__Problem description__:
Output the listing below verbatim, but drop the images.

__Source material__:
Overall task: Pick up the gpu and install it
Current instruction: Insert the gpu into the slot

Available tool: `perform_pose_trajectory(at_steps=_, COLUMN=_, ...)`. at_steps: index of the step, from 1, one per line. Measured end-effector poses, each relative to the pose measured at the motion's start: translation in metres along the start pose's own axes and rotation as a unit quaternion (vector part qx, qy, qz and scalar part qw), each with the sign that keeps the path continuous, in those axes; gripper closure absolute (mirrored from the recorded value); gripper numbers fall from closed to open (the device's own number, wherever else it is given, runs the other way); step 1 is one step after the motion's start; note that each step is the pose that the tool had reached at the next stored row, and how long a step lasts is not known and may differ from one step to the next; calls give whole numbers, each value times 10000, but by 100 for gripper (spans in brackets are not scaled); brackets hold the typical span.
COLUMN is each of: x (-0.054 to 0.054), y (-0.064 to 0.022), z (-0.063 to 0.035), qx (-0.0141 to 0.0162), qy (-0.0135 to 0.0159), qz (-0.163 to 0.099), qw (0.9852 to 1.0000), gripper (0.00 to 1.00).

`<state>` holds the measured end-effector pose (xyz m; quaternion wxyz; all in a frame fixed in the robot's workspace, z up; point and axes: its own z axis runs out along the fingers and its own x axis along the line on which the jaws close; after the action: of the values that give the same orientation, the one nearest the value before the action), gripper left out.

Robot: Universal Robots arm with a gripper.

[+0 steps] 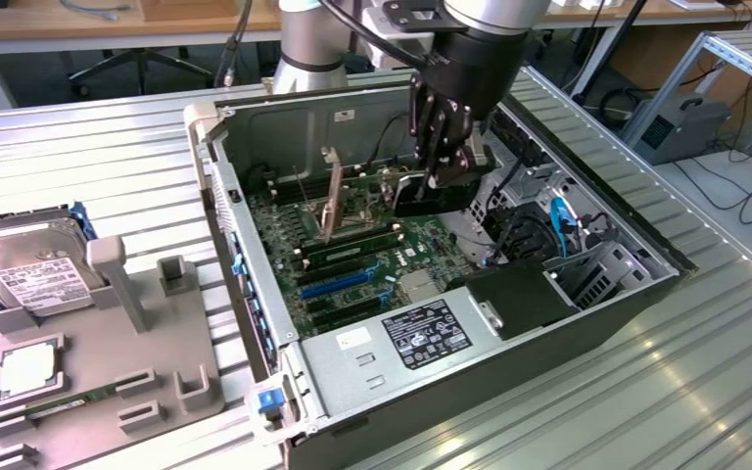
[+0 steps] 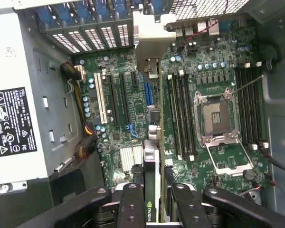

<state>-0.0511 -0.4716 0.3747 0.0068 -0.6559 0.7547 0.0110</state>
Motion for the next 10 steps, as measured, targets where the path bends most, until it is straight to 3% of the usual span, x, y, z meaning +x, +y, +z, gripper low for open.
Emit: perform_pose_trajectory(at_steps=10, x=11, y=44, z=184, qx=0, qy=1, qz=-1, qw=10000, gripper=73)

__Answer space__:
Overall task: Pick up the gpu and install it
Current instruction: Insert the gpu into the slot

Available tool: `perform_pose_trajectory(at_steps=_, COLUMN=_, ...)`. at_steps: index of the step, from 1, one per line. Measured end-effector poses, each relative to the pose measured at the motion's start: translation in metres along the start pose's own axes and rotation as a unit quaternion (vector part qx, qy, qz and scalar part qw), each with the sign that keeps the path continuous, in those axes; gripper closure absolute (mirrored from the recorded value); gripper numbers fall from closed to open (the device's own number, wherever else it is given, runs the other way); step 1 is one step after the motion's start; note that each step is the pose that the tool had reached at the next stored row, and how long a step lasts is not known and may differ from one step to the next; calls give whole numbers, each value times 10000, but by 100 for gripper (spans in brackets are not scaled); brackets hold the typical span.
COLUMN is each of: x (-0.054 to 0.054), y (-0.064 to 0.022), z (-0.063 to 0.035), qx (-0.0141 to 0.0162), qy (-0.0135 to 0.0159), qz (-0.163 to 0.099), qw (0.9852 to 1.0000), gripper (0.00 to 1.00).

`<state>` holds the measured end-effector pose (xyz m; quaternion wxyz; all in a frame fixed in the robot's workspace, z up; point and axes: its own z axis runs out along the fingers and its own x axis along the line on which the jaws close; after the action: of the values that give the same orientation, the one nearest the value before the action), gripper left out.

Robot: Universal Robots arm with a gripper.

[+0 steps] 
[+0 steps] 

<state>-0.0511 -0.4716 0.3747 0.0068 -0.6559 0.7547 0.0110</state>
Motion for the next 10 steps, as measured, targets where the path bends most, until it is straight to 3% of the usual span, x, y, z meaning +x, +y, +z, gripper low for open.
Emit: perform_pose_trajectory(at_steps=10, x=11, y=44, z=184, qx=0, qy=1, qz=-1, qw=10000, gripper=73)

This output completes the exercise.